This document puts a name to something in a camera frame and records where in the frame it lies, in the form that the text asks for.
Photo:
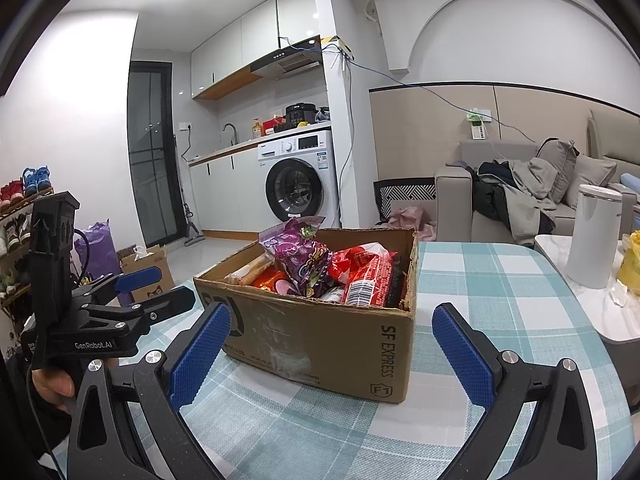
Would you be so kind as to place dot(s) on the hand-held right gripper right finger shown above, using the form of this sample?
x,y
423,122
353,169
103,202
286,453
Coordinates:
x,y
462,355

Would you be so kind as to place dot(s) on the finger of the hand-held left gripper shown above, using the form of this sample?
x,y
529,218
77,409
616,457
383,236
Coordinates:
x,y
140,279
165,305

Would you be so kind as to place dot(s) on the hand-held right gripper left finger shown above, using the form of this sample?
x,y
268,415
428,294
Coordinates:
x,y
200,355

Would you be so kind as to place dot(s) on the yellow cake packet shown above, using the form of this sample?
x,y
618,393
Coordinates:
x,y
250,270

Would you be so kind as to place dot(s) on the brown cardboard box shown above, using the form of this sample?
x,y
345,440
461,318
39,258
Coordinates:
x,y
310,340

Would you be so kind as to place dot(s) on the red black-striped snack packet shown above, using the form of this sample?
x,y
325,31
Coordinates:
x,y
370,287

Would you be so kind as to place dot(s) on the purple candy packet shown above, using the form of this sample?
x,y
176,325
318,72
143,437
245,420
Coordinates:
x,y
295,255

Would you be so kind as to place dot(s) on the person's left forearm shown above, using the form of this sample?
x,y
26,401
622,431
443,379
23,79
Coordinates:
x,y
20,435

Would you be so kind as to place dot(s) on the person's left hand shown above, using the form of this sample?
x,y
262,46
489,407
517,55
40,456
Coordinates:
x,y
52,385

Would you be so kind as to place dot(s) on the small cardboard box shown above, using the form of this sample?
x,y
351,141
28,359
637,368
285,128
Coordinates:
x,y
155,265

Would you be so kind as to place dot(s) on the shoe rack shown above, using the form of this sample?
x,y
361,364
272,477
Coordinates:
x,y
12,260

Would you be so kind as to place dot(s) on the purple plastic bag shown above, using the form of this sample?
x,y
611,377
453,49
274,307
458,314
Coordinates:
x,y
97,245

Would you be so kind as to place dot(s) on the checked tablecloth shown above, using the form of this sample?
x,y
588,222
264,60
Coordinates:
x,y
475,290

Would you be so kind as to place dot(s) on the grey stick vacuum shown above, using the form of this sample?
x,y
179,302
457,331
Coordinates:
x,y
191,235

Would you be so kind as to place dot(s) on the red shoes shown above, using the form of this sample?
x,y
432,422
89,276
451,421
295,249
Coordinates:
x,y
11,195

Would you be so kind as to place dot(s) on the blue shoes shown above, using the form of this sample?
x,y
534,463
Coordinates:
x,y
37,182

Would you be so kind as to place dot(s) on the dark glass door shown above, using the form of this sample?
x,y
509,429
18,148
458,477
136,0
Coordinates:
x,y
155,160

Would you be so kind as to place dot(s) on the white base cabinet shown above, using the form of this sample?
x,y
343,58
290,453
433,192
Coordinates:
x,y
235,190

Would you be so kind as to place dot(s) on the pink cloth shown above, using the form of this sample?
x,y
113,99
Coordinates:
x,y
410,222

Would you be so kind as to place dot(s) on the red crinkly snack bag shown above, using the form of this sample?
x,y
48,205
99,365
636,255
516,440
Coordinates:
x,y
355,257

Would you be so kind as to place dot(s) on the black jacket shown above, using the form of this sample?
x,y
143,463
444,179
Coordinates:
x,y
487,200

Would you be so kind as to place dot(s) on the white marble side table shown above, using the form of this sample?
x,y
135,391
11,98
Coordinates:
x,y
615,315

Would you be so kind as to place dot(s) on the beige sofa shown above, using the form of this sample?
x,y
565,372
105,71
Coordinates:
x,y
452,195

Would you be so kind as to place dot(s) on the black patterned basket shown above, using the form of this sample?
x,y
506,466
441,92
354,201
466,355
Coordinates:
x,y
405,195

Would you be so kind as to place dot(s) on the metal faucet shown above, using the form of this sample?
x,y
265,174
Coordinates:
x,y
231,132

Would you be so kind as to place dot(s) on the grey jacket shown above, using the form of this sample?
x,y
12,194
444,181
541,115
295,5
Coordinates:
x,y
530,195

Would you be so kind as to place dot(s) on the white cylindrical bin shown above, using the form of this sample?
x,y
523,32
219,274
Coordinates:
x,y
595,240

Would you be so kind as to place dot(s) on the white washing machine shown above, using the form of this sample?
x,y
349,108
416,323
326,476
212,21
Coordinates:
x,y
300,190

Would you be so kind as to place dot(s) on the yellow oil bottle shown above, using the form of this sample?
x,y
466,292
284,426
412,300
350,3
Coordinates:
x,y
256,130

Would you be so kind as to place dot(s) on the yellow plastic bag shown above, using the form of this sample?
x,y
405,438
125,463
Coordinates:
x,y
630,265

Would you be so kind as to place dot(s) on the red box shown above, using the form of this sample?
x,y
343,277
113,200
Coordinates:
x,y
274,125

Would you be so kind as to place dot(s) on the dark grey pillow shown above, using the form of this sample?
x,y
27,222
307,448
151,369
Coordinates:
x,y
557,170

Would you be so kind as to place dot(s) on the light grey pillow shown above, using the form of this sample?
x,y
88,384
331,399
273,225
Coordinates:
x,y
592,175

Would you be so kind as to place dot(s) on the black rice cooker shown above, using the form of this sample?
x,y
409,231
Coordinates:
x,y
301,115

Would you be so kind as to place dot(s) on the light blue roll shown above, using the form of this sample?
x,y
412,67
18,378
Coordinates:
x,y
631,182

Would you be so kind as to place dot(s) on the silver range hood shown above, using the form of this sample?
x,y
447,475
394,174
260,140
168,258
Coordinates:
x,y
292,62

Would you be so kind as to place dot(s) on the white router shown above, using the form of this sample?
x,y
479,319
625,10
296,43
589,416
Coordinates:
x,y
342,47

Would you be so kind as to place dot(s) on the white wall remote control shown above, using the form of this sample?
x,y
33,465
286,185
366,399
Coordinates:
x,y
479,127

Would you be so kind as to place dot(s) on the white wall cabinets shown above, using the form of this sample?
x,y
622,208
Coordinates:
x,y
225,50

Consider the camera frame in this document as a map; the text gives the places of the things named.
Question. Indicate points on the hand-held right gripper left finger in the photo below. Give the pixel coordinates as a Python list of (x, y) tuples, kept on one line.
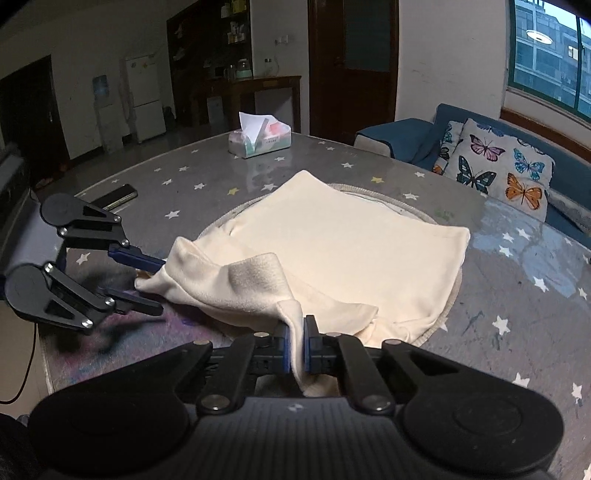
[(284, 350)]

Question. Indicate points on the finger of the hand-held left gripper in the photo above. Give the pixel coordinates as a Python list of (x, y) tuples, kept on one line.
[(97, 235), (83, 302)]

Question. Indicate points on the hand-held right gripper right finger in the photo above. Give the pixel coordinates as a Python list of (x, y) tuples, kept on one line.
[(310, 355)]

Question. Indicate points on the cream hoodie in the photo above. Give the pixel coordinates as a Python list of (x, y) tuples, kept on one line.
[(346, 240)]

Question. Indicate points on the black smartphone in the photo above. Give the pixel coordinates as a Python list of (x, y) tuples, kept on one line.
[(115, 196)]

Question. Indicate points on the white water dispenser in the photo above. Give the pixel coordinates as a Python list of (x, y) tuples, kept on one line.
[(106, 120)]

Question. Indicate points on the white refrigerator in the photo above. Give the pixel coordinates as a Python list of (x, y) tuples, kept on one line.
[(145, 101)]

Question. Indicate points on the dark wooden cabinet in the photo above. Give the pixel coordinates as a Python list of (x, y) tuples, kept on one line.
[(184, 69)]

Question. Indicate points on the white tissue box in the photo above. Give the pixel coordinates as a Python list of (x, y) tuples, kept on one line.
[(263, 141)]

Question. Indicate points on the grey star tablecloth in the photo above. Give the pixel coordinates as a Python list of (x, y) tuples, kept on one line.
[(508, 286)]

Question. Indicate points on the wooden side table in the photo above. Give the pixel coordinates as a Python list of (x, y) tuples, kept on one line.
[(258, 85)]

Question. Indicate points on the clear glass jar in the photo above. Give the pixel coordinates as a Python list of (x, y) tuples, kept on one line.
[(243, 69)]

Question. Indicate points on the blue sofa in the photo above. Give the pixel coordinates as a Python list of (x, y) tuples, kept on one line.
[(401, 134)]

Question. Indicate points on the small butterfly print pillow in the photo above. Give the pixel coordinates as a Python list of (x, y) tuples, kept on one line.
[(448, 147)]

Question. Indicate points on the dark wooden door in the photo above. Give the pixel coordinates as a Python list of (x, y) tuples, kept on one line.
[(355, 92)]

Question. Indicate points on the large butterfly print pillow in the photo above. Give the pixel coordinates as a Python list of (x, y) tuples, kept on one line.
[(503, 170)]

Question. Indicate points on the green framed window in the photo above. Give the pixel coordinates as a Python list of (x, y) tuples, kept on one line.
[(549, 50)]

____

**YOUR OBJECTIVE:** For each line above that includes "shoes", make a copy.

**ANSWER TO THIS PROBLEM:**
Would you be so kind as to place dot(s) on the red shoes shown above, using the form of this sample?
Would you be so kind as to place dot(s) on the blue shoes shown above, using the form of this sample?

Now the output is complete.